Le clocher de l’église du monastère. | shutterstock

Malheureusement, c’est son propre travail qui a conduit à sa mort. Charles V, l’homme le plus puissant de son époque, meurt de la malaria à Cuacos de Yuste. Une telle maladie est également connue sous le nom de paludisme.
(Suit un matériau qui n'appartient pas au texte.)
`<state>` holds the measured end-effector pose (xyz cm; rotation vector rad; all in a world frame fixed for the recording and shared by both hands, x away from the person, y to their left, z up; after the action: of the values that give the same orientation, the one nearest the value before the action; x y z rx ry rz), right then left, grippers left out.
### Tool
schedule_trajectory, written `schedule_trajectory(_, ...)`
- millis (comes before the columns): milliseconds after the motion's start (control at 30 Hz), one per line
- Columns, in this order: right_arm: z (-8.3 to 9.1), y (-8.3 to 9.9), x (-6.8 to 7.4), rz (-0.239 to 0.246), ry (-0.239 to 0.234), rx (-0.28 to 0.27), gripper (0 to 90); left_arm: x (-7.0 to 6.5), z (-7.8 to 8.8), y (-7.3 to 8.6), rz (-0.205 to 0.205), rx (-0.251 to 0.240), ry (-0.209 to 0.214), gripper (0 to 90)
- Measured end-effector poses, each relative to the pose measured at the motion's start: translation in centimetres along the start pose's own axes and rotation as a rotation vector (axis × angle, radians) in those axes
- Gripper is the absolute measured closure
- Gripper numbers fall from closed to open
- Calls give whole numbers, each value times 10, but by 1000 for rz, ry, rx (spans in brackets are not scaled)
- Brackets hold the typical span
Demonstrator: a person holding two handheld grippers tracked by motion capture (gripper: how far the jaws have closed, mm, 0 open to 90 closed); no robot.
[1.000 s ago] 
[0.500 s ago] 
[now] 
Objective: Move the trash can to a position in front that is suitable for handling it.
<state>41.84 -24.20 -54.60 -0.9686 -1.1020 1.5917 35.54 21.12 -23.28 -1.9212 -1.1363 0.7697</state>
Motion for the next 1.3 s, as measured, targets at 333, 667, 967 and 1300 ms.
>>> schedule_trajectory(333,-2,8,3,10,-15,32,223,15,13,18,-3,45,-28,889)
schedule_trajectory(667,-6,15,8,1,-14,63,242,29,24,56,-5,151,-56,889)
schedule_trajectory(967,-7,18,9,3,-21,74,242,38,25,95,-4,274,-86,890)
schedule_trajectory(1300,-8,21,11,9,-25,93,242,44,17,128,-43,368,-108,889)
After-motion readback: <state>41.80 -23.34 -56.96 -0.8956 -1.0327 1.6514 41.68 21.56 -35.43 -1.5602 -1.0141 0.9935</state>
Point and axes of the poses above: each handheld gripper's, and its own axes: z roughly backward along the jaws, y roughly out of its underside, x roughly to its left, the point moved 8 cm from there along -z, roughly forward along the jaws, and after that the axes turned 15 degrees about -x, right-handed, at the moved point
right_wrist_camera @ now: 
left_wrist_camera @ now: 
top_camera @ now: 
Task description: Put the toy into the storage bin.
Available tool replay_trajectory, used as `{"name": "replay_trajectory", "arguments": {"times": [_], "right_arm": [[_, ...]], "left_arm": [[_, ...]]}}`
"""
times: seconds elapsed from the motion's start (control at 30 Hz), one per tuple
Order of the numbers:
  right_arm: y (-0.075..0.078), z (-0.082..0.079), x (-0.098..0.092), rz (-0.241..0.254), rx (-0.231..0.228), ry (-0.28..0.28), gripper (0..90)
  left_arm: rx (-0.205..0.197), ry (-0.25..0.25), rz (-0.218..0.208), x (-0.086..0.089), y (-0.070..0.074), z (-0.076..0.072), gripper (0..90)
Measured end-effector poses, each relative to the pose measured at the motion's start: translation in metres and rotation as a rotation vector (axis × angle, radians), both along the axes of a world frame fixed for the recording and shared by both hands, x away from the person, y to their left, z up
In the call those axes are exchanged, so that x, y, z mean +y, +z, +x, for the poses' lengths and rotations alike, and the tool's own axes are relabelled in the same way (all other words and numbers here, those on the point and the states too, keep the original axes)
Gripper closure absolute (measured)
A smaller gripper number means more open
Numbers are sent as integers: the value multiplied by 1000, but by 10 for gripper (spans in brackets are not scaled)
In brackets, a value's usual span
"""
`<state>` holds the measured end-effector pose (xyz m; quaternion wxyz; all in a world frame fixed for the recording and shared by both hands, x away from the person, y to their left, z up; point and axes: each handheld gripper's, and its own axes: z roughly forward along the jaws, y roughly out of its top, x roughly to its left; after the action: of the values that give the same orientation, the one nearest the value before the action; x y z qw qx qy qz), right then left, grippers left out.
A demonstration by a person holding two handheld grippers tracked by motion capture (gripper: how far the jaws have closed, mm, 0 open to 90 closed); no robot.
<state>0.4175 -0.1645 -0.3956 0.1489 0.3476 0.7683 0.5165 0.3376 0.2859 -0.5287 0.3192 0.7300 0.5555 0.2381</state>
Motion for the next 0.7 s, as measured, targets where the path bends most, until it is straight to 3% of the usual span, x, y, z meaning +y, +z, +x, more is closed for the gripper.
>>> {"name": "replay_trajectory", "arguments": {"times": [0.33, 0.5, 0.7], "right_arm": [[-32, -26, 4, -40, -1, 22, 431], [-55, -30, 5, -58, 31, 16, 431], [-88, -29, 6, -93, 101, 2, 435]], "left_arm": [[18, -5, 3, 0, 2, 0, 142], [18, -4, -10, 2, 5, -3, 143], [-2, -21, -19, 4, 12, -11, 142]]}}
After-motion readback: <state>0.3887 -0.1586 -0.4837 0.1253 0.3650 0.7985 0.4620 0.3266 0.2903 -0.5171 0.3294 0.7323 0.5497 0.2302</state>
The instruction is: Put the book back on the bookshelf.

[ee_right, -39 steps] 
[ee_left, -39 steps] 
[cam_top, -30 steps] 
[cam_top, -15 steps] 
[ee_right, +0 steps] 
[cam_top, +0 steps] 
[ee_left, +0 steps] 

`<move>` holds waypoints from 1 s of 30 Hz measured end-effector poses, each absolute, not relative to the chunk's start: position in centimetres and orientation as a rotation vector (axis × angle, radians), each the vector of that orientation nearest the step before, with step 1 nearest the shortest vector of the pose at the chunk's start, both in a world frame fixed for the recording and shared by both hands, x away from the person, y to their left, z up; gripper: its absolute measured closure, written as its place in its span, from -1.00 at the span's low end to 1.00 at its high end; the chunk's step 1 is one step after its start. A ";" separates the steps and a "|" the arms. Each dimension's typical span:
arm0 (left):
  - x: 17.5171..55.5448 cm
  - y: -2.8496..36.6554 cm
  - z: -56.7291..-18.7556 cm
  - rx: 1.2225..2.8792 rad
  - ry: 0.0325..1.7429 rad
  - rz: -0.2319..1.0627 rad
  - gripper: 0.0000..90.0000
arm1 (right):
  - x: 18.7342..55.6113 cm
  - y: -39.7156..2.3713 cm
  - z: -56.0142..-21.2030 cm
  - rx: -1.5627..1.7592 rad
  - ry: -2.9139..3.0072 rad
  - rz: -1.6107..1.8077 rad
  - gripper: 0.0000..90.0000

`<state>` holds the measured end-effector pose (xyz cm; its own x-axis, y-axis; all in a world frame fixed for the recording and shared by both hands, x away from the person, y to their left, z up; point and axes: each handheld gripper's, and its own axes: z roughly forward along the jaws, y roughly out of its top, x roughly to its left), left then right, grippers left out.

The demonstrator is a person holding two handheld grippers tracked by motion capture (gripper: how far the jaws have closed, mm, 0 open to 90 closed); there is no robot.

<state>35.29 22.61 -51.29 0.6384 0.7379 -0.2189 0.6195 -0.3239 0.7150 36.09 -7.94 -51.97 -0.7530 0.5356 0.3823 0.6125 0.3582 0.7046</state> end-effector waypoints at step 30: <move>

Apparemment, un moustique dans l’un des étangs dont il a ordonné la construction en est la cause.

Le 21 septembre 1558, l’empereur Charles meurt dans le monastère de l’Ordre des Hiéronymites, qui avait décidé de l’accueillir. Conformément à ses souhaits, il a été enterré sous l’autel principal de l’église du monastère de San Jerónimo de Yuste. Quelque temps plus tard, ses restes ont été transférés au monastère de San Lorenzo de El Escorial par Philippe II.